Four years ago, Kerry Hudson had just won a prestigious French literary prize when one late payment left her unable to make the rent on her sublet flat in Whitechapel. Could she continue as a writer? Or would she have to return to her old job in the charity sector?Oh, my sweet summer child.
Kerry Hudson's a work-a-day gal with a cool thing about her that requires a ton of extra work and effort.
She thought she'd be living the writer's life. Here's a great example of said, The Algonquin Round Table. Reader(s) have probably never heard of the Algonquin Round Table or it's members but we assure you, it was a thing. Today there is a commemorative painting sitting above the spot were these lit-lights gathered in the jazz age.
How do I know?
That's me at the Algonquin Round Table.
[Oh, you're really classing it up there.-Ed]
I'm the best writer to sit there in half a century.
[If you think so.-Ed]
My great, great grandfather used to take my grandfather for lunch there every Sunday in the 1930s. Christmas dinner at the Round Table was a tradition for the Stroocks until just last year. Mark Stroock held his 50th wedding anniversary party and his 90th birthday party there. He'd slip hundreds to the staff. If my grandfather dropped something the Maitre' D would scrample to pick it up.
Look at the pic again.
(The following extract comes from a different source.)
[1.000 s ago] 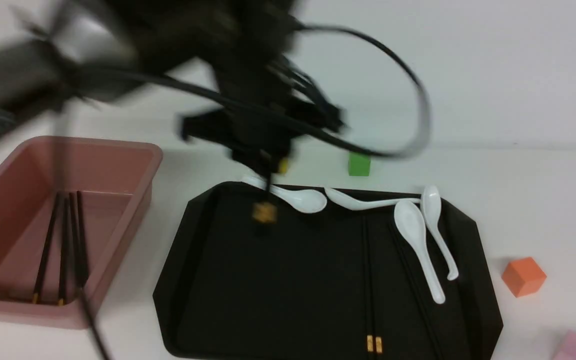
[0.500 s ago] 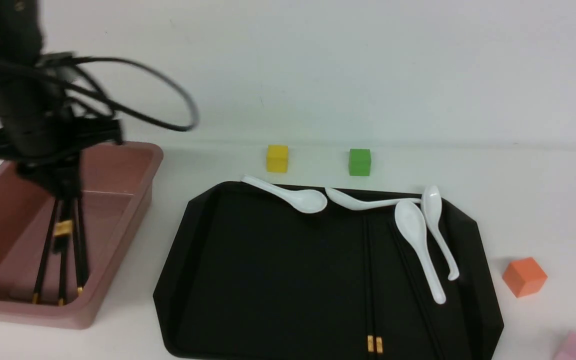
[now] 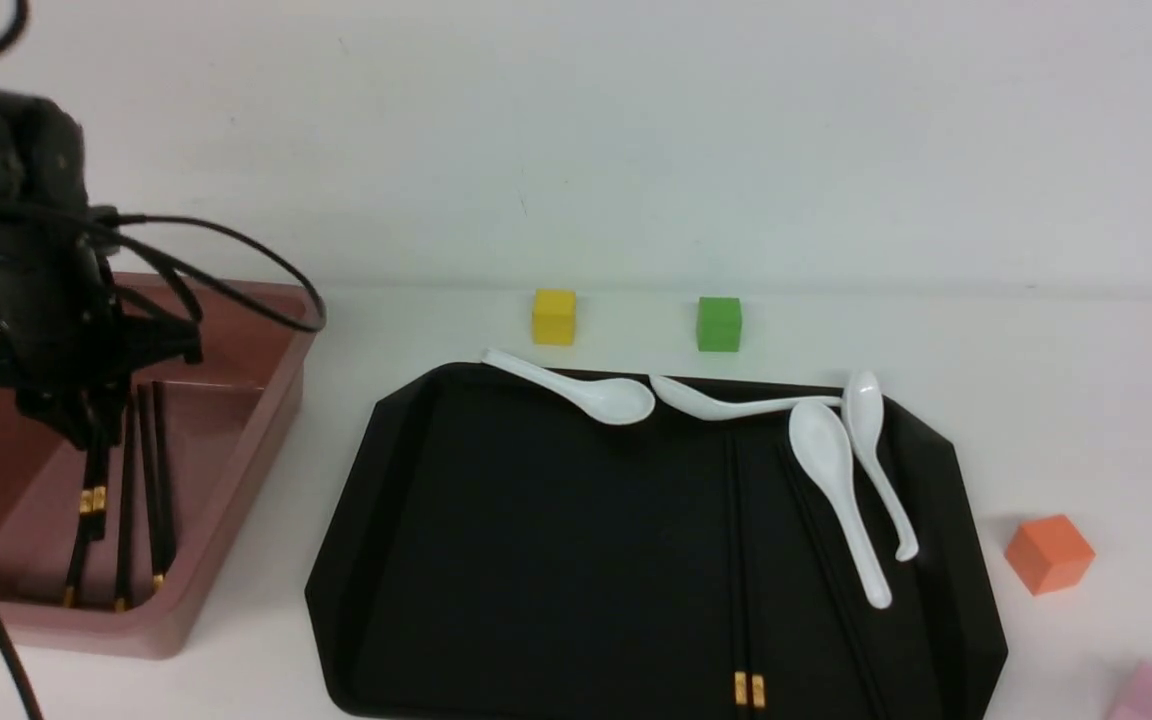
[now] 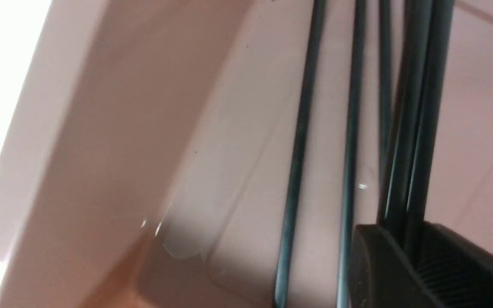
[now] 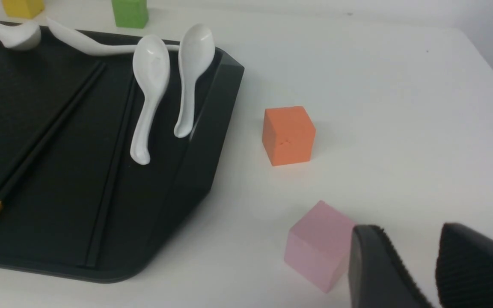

Do note that my drink is full.
I can sit at the Algonquin Round Table whenever I want - and Kerry Hudson can't.
Yet here I am worrying about dishes and laundry and tonight's dinner and dance recitals and mowing the lawn and getting an op-ed onto a Ruski news site and...
Get a load of this:
Despite having just won France’s Prix Femina, Hudson had to apply for a Royal Literary Fund hardship grant to help her until next payment. “Coming from a working-class background, I don’t have a credit card, I don’t have family I can borrow from – there’s no safety net,” she says.
Literary fund hardship grant....oh my god, I can't even...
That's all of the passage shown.